HonCode

Go Back   HER2 Support Group Forums > her2group
Register Gallery FAQ Members List Calendar Today's Posts

Reply
 
Thread Tools Display Modes
Old 11-17-2006, 10:51 AM   #1
Cathy1
Senior Member
 
Join Date: Nov 2005
Posts: 43
Please Help!

I am so sad. Could you please tell me if you or anyone you know had anything like this? My petscan report said - "a small focus of mildly intense FDG avid uptake is appreciated in the medial aspect of the right posterior iliac bone adjacent to the sacroliac joint with UV of 4.0.The focal nature of this finding should be deemed at least suspicious for malignancy. The catscan of pelvis said- Suggestion of tiny lucent lesion along the posterior and medial aspect of the right iliac bone corresponding with an area of FDG uptake on concurrent petscan. Finding is at least suspicious for metastatic disease. Due to the small size of this area, MRI may or may not be helpful for more complete evaluation.
Is there any treatment for this? Thanks so much and God Bless You All, Cathy
Cathy1 is offline   Reply With Quote
Old 11-17-2006, 11:22 AM   #2
StephN
Senior Member
 
StephN's Avatar
 
Join Date: Nov 2004
Location: Misty woods of WA State
Posts: 4,128
Hi -

This may be something they need to follow for a while to see if the spot changes. Have you had a fall, or any other kind of bruising or possible injury to that area? The PET also picks up areas of healing activity that have to be verified or discounted as disease.
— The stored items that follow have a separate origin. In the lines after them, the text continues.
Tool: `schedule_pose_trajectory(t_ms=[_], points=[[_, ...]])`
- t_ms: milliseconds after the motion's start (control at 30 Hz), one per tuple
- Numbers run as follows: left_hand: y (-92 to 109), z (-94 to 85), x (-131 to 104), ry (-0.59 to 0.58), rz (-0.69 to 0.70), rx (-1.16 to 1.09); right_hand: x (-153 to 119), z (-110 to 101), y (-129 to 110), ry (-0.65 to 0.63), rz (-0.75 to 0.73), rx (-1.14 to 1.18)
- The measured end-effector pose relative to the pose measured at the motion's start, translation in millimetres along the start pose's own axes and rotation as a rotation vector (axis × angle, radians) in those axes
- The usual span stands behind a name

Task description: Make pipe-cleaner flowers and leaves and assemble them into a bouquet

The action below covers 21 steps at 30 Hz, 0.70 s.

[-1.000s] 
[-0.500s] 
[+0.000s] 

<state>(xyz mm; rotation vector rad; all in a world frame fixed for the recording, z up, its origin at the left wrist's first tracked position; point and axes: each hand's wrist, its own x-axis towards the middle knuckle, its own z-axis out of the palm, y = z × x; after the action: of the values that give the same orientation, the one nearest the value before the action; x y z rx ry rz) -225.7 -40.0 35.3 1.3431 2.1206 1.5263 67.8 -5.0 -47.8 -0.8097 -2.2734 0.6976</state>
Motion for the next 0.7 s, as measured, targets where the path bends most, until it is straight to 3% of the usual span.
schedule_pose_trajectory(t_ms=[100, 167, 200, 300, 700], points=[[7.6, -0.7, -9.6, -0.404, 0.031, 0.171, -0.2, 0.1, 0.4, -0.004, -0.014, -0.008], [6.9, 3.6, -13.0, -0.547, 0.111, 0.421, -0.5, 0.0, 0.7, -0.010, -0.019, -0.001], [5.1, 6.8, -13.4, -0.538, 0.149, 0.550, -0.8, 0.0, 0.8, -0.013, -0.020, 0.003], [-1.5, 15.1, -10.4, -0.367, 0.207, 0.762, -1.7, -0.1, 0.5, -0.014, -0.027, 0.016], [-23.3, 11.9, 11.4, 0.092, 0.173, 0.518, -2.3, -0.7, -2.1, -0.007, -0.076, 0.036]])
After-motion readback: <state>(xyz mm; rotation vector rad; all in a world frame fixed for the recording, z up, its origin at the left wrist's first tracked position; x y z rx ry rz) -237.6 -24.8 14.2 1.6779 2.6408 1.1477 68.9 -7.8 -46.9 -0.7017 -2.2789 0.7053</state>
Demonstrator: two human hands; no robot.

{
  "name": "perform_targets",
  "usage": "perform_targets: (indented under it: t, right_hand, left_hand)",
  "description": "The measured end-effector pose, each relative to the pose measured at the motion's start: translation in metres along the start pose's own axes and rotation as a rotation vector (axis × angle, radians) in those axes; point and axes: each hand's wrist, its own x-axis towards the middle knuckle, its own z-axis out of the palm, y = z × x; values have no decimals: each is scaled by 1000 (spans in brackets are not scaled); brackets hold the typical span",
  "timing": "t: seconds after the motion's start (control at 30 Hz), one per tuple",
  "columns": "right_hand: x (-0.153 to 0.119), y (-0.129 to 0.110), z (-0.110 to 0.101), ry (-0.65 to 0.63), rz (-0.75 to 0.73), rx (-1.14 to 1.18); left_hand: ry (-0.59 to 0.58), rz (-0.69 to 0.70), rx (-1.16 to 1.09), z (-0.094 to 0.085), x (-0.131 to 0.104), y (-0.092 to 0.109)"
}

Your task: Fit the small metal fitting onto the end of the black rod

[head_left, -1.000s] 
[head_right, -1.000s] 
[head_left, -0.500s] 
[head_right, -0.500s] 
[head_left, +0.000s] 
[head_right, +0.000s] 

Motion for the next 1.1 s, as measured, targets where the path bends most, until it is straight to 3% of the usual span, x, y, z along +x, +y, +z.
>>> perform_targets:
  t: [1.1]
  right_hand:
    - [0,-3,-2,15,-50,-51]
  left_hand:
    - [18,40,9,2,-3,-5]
What is the status of your bones? Any evidence of bone loss? If you are not taking a bone strengthener, you may want to ask for Zometa or similar.

Good luck and try to perk up. If it is a met you are catching it early, and if not, thank the good Lord.
__________________
"When I hear music, I fear no danger. I am invulnerable. I see no foe. I am related to the earliest times, and to the latest." H.D. Thoreau
Live in the moment.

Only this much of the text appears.